§ Exercise description: For the listing that follows, give again exactly the lines from the one with "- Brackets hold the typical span" to the one with "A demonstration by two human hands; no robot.", including both.

§ Raw data:
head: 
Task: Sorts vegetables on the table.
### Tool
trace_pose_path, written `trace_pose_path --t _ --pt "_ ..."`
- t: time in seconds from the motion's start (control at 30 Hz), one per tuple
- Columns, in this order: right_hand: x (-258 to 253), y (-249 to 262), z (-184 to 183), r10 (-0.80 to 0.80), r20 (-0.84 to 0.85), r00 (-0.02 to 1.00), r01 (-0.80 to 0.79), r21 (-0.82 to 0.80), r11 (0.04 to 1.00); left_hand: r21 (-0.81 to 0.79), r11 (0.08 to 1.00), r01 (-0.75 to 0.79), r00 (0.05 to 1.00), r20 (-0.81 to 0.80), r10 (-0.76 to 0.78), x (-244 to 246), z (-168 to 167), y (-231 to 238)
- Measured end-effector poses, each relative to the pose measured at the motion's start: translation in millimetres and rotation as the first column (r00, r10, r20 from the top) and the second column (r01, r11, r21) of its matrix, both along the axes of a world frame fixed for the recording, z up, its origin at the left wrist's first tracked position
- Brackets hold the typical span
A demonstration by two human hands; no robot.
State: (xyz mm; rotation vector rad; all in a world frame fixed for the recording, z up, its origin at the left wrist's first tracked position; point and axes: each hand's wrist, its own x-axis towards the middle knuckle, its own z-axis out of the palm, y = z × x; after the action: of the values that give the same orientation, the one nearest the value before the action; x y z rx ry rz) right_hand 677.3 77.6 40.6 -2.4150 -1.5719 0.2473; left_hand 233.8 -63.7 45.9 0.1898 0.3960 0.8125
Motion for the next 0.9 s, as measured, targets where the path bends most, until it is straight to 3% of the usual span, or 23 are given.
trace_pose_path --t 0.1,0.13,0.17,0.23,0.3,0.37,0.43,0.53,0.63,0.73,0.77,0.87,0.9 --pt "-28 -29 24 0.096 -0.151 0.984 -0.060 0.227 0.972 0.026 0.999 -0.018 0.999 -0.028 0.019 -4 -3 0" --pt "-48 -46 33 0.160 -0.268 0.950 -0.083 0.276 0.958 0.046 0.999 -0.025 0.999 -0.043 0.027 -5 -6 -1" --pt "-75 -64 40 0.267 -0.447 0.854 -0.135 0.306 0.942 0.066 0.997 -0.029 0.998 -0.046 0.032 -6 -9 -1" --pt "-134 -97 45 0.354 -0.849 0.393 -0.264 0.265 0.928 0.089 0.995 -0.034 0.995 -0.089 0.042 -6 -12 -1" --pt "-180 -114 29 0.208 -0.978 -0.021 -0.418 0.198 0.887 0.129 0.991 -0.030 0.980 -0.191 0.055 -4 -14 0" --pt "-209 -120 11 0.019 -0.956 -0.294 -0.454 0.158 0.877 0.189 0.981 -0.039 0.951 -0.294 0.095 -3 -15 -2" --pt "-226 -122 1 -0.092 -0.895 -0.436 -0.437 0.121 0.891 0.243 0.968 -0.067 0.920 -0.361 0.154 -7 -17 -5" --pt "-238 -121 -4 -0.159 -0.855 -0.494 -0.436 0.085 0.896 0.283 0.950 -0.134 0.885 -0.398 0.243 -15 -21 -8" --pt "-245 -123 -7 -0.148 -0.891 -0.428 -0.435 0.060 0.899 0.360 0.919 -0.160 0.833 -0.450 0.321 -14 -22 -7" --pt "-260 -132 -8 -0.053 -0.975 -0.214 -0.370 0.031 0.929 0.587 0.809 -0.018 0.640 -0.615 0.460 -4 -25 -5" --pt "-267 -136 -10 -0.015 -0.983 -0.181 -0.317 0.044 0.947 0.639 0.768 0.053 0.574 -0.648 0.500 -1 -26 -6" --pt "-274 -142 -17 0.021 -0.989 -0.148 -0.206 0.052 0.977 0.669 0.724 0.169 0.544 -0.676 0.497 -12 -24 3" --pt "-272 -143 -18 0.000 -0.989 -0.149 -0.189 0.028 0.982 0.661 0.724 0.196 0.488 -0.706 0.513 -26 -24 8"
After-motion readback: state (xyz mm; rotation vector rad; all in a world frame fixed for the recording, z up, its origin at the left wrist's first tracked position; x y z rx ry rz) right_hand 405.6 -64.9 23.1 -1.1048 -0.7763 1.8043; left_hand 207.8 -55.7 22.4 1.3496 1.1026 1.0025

§ Response box:
- Brackets hold the typical span
A demonstration by two human hands; no robot.

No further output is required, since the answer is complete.